Task directions. Filter these entries so that only lines with the word "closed" remain.

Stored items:
=== Begin Enclosure ===

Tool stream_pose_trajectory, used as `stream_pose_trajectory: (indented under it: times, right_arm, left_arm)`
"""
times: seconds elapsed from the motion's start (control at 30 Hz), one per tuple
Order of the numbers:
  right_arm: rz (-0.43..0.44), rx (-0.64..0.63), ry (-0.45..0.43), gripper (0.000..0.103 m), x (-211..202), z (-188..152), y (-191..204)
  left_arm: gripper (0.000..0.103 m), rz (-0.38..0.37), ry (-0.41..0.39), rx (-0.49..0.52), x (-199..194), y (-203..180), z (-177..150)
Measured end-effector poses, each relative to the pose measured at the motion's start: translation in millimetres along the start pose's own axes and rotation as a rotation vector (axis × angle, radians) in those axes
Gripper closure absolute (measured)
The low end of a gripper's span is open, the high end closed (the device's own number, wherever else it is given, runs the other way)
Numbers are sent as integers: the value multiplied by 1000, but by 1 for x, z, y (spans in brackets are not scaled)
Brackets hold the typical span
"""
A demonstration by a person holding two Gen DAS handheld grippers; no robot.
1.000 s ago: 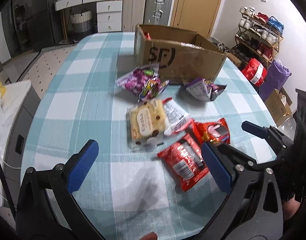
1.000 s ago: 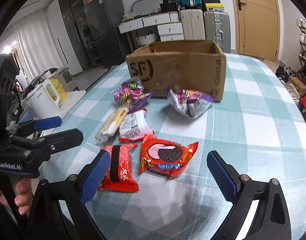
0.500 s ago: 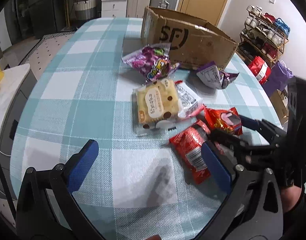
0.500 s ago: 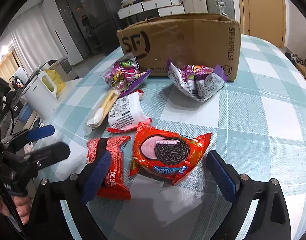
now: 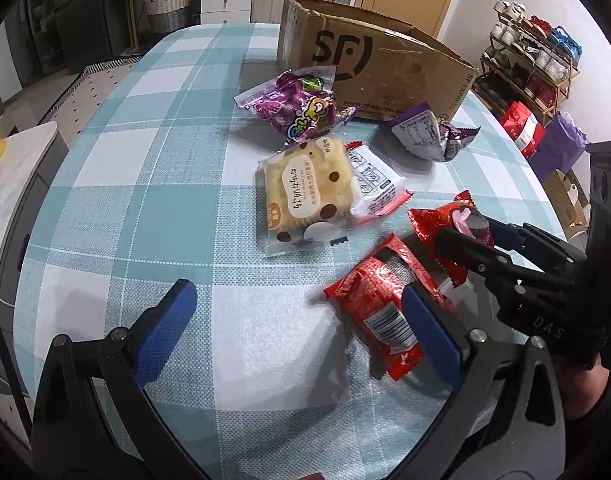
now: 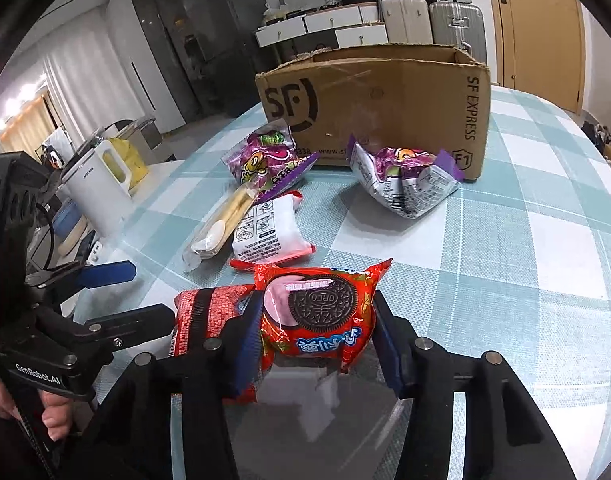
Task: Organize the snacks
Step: 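Grasp the red Oreo packet with the right gripper while the left grasps the red wafer bar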
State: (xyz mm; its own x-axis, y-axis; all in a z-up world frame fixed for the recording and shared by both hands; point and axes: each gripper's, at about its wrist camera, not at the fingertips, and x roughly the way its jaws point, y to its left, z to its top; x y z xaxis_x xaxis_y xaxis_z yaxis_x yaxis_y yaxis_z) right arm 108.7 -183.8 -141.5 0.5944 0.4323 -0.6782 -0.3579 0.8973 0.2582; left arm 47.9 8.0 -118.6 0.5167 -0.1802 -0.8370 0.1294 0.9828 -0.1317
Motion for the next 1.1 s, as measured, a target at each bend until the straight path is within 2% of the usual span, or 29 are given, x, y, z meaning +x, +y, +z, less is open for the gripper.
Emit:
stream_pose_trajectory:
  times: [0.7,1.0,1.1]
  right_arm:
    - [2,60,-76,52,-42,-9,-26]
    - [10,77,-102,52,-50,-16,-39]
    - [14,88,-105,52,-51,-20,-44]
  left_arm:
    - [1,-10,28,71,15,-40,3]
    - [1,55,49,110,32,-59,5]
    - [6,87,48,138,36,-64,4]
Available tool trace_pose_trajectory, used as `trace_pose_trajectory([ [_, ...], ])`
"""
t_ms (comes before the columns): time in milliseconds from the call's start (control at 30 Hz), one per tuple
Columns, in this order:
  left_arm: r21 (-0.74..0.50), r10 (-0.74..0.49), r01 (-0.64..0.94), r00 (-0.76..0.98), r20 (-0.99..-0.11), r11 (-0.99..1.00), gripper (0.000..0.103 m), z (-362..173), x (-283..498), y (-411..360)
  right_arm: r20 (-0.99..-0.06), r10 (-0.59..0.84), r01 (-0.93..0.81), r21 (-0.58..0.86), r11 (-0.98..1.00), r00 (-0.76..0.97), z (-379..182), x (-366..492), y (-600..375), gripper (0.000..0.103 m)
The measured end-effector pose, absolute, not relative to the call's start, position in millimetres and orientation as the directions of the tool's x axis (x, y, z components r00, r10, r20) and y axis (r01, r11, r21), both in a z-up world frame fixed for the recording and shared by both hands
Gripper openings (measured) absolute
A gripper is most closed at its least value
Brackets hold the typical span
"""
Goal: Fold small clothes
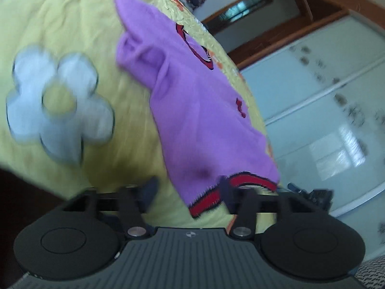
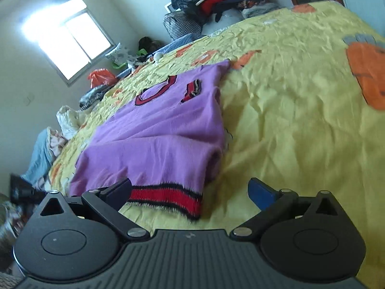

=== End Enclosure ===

Result of the task.
The low end of a gripper's span is open, the high end closed (the device's own number, wherever else it is given, runs the other way)
A gripper is most closed at its least value

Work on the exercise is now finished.